TASK DIRECTIONS:
Please report each line of the data below that contains "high".

AVAILABLE DATA:

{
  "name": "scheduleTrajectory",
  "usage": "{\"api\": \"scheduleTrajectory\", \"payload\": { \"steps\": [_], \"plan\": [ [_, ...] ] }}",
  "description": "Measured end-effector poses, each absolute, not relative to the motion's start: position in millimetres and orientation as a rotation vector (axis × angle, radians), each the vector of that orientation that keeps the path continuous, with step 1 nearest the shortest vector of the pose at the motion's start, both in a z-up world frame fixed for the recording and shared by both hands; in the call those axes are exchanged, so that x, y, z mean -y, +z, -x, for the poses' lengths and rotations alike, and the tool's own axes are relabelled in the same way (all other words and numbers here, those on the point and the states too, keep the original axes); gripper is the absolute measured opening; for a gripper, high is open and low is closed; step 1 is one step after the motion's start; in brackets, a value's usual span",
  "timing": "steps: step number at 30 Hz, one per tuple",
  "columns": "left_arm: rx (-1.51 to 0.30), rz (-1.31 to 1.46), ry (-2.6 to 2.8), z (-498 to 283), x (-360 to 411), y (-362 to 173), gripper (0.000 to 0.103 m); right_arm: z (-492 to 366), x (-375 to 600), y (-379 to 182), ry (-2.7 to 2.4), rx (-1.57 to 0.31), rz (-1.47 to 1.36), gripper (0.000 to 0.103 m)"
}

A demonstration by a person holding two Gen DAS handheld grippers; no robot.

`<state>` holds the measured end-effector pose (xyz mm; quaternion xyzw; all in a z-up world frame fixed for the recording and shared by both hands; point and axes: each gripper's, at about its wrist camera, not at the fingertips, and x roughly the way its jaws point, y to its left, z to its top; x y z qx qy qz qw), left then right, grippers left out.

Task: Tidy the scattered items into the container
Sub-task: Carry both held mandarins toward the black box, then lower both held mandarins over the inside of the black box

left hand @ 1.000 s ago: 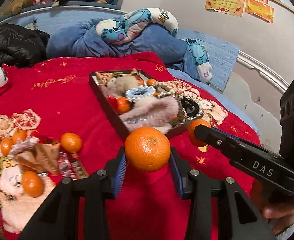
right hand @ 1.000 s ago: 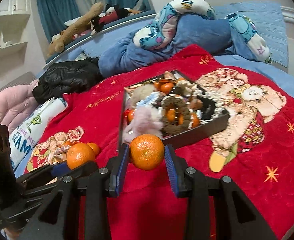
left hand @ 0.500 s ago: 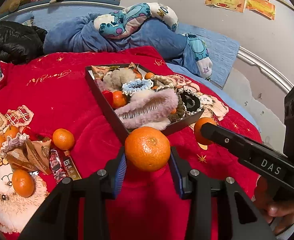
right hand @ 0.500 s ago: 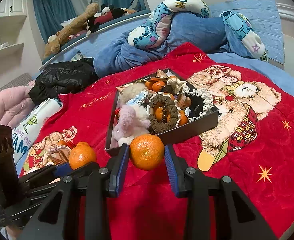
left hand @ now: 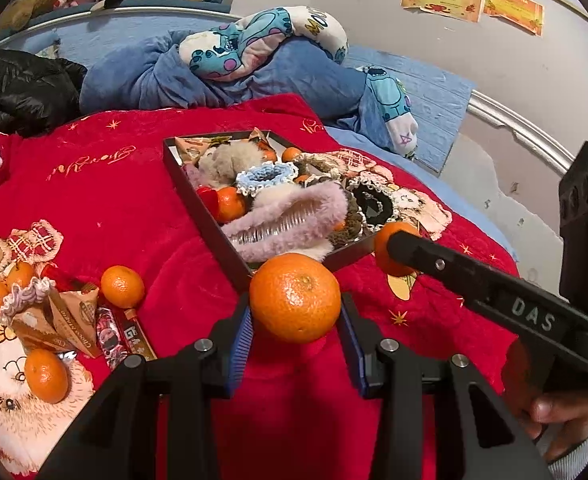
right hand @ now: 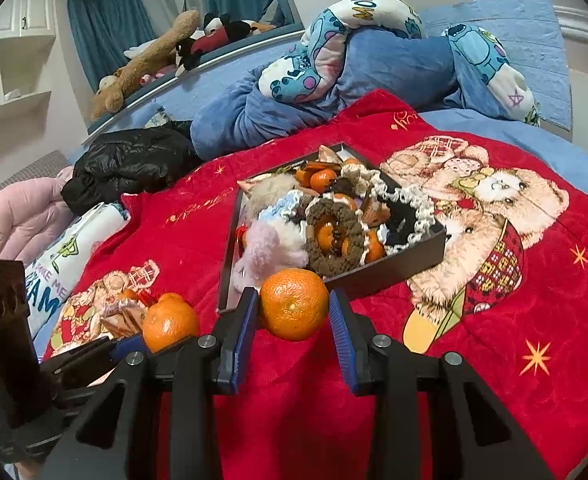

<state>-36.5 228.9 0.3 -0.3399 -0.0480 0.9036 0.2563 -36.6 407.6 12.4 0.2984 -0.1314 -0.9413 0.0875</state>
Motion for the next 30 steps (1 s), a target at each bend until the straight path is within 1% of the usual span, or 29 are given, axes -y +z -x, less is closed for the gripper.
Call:
{"api": "scheduleTrajectory", "payload": {
  "steps": [3,10,13,15,17,19,24,30],
  "plan": [
    [0.147,0.927,2.442,36.4,-228.6,1.5,0.042,39.1,-412.3,15.9,-2.784,0.437,-0.877,0.035],
    [0.159,0.961,2.455,47.5,-227.3,9.7,0.042,50.2,-415.7,24.1,-2.75,0.479,-0.878,0.035],
    [0.161,0.971,2.464,56.5,-226.5,20.8,0.042,60.1,-414.3,31.8,-2.751,0.466,-0.878,0.035],
    [0.166,0.97,2.452,66.2,-226.2,30.2,0.042,68.3,-415.6,37.8,-2.739,0.495,-0.865,0.035],
    [0.137,0.978,2.475,81.0,-227.2,39.9,0.042,83.0,-417.1,46.4,-2.718,0.519,-0.863,0.035],
    [0.117,1.013,2.5,101.6,-228.5,47.6,0.042,98.1,-416.1,55.6,-2.719,0.499,-0.867,0.035],
    [0.187,1.01,2.509,151.9,-225.0,57.3,0.042,148.7,-413.4,75.9,-2.726,0.478,-0.871,0.035],
    [0.232,0.998,2.528,219.5,-227.0,62.0,0.042,216.1,-410.3,75.5,-2.731,0.444,-0.941,0.035]
  ]
}}
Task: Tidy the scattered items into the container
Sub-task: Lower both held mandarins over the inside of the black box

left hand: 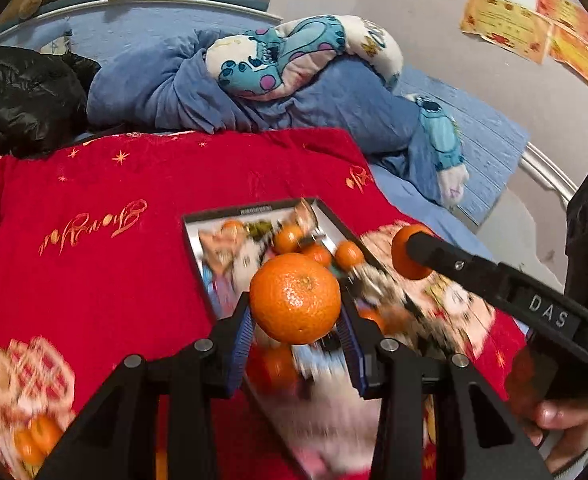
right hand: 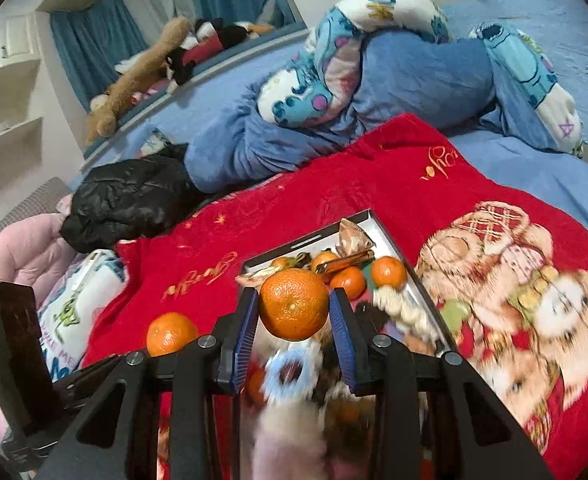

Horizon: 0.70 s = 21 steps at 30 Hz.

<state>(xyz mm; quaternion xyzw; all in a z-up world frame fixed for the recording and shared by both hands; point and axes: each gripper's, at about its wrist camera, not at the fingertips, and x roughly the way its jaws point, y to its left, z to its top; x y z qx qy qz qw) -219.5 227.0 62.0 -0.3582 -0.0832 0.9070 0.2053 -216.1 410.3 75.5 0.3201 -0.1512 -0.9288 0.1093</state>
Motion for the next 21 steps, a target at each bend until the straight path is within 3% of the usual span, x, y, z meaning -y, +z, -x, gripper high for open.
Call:
{"api": "scheduleTrajectory", "payload": {
  "steps": [4,12,21],
  "plan": [
    [0.201,0.992,2.539,264.6,-239.5,56.8,0.042,244.9,-404.1,61.6,-2.723,0.368,-0.942,0.035],
    [0.099,1.082,2.491,328.2,-276.0,19.2,0.042,281.5,-428.1,31.4,-2.685,0.548,-0.993,0.035],
    [0.138,1.148,2.454,347.6,-274.6,-17.3,0.042,300.4,-431.4,-6.0,-2.6,0.601,-1.171,0.035]
  ]
}}
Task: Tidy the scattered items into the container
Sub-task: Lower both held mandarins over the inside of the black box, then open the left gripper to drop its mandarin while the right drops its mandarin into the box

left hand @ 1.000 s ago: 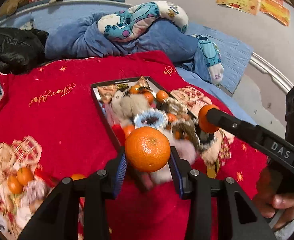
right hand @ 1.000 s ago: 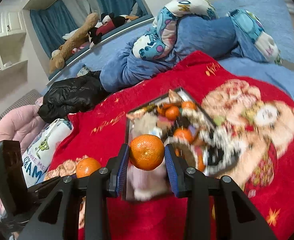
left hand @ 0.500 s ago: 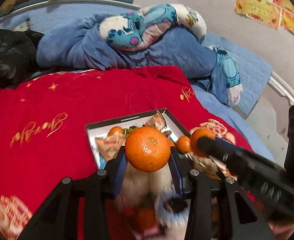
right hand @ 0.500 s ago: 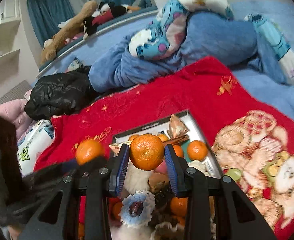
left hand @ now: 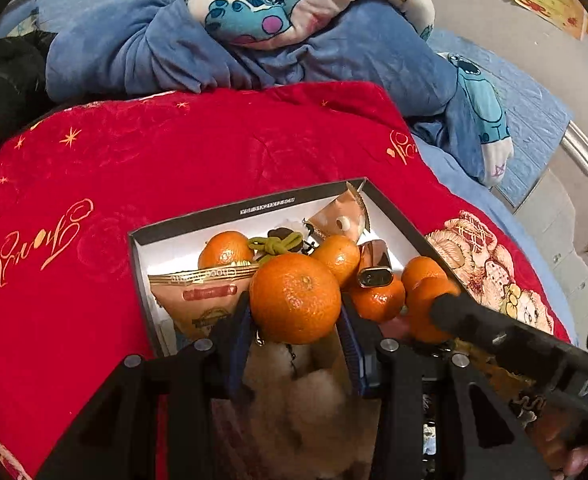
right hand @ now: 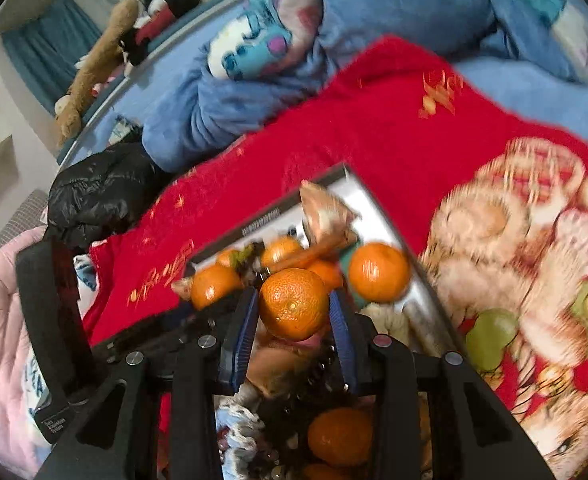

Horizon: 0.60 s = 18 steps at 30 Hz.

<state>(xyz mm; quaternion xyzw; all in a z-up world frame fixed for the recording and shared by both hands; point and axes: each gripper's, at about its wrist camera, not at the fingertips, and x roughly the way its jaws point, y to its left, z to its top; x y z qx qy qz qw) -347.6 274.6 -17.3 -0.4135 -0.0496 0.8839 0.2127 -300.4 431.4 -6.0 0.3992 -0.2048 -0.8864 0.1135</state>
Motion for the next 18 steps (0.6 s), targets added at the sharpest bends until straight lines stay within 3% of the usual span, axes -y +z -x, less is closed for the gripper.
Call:
{"api": "scheduleTrajectory", "payload": {
  "steps": [18],
  "plan": [
    [0.052,1.112,2.485,341.1,-280.5,-19.5,0.042,305.1,-426.2,-13.2,-2.656,0.56,-1.198,0.038]
  ]
}}
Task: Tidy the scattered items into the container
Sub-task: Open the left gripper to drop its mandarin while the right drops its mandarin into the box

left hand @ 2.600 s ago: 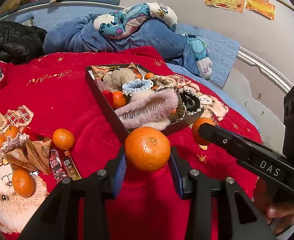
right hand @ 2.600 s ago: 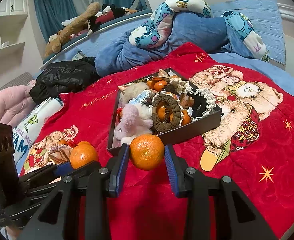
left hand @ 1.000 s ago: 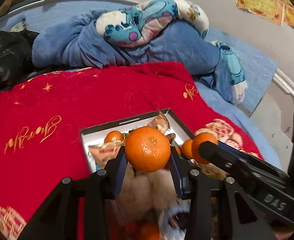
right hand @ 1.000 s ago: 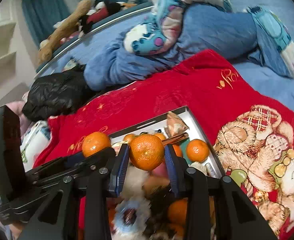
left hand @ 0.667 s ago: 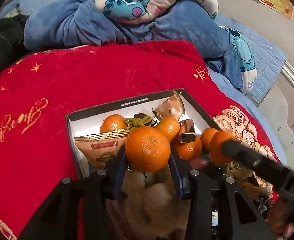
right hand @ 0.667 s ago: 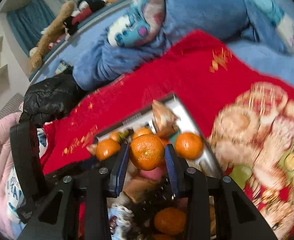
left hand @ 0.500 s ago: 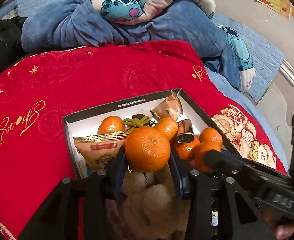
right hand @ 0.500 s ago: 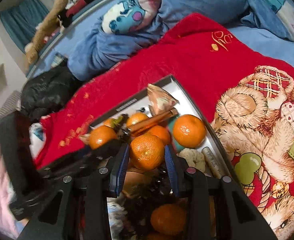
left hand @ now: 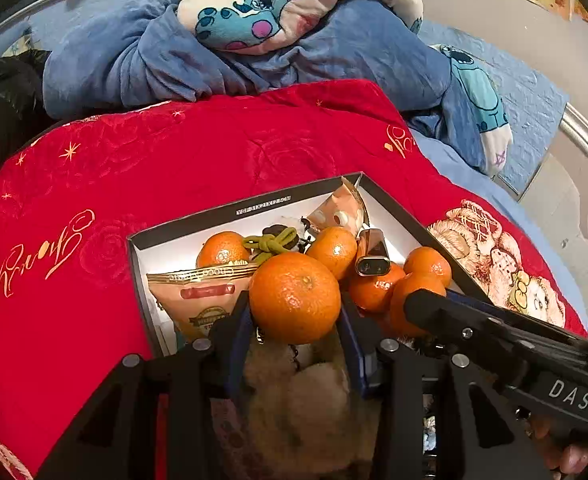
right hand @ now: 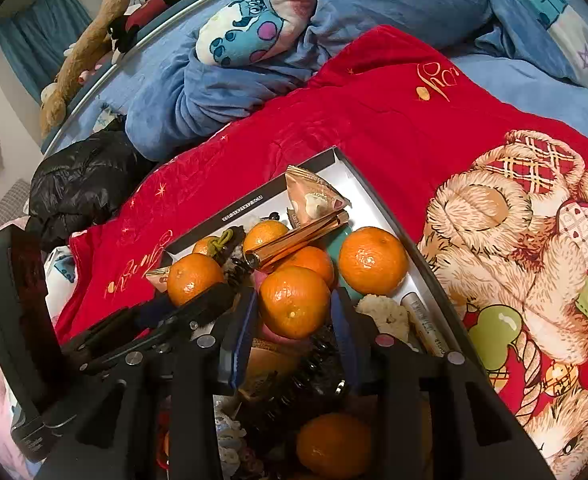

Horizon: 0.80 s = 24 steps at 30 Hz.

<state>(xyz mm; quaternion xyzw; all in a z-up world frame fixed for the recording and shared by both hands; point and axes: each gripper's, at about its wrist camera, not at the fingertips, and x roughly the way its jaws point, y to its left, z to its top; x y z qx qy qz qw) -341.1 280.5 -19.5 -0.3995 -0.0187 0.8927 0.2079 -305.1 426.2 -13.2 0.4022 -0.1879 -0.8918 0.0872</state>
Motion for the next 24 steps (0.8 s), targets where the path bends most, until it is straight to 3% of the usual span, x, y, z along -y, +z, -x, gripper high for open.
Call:
{"api": "scheduleTrajectory", "payload": {
  "steps": [7,9,11,16,18,24],
  "plan": [
    [-0.016,1.108,2.499,339.0,-285.7,-19.9,0.046,304.8,-430.6,-14.5,-2.644,0.622,-1.189,0.043],
    [-0.009,1.112,2.49,339.2,-285.2,-19.8,0.054,305.3,-433.1,-14.8,-2.64,0.653,-1.187,0.049],
    [0.003,1.135,2.47,340.1,-284.9,-21.9,0.074,305.2,-433.9,-13.3,-2.641,0.664,-1.178,0.054],
    [0.055,1.098,2.444,334.2,-279.6,-13.6,0.103,301.8,-433.1,-3.4,-2.614,0.706,-1.11,0.097],
    [0.081,1.065,2.45,330.8,-275.4,-5.6,0.103,299.7,-432.2,2.3,-2.616,0.708,-1.078,0.103],
    [0.106,1.013,2.478,325.4,-265.5,9.8,0.103,296.4,-433.6,11.1,-2.612,0.734,-1.031,0.103]
  ]
}}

RESULT:
  "description": "Measured end-effector poses, each absolute, not relative to the motion's start: position in millimetres and orientation as a rotation vector (axis × angle, radians), each the vector of that orientation that keeps the path continuous, with step 1 nearest the shortest vector of the pose at the motion's start, both in a z-up world frame fixed for the recording and shared by both hands; in the call those axes are exchanged, so that x, y, z mean -y, +z, -x, for the poses' lengths and rotations alike, and the tool's own axes are relabelled in the same way (all other words and numbers here, those on the point and the states too, keep the original axes); gripper is the absolute measured opening; for a gripper, high is open and low is closed; step 1 is one step after the motion's start; in brackets, a value's usual span",
Motion for the next 21 steps, a target at each bend until the straight path is within 3% of the usual span, x, y, z meaning -y, +z, -x, gripper high for open.
Motion for the next 24 steps (0.8 s), targets where the path bends most, until it is straight to 3% of the usual span, x, y, z along -y, +z, -x, gripper high for open.

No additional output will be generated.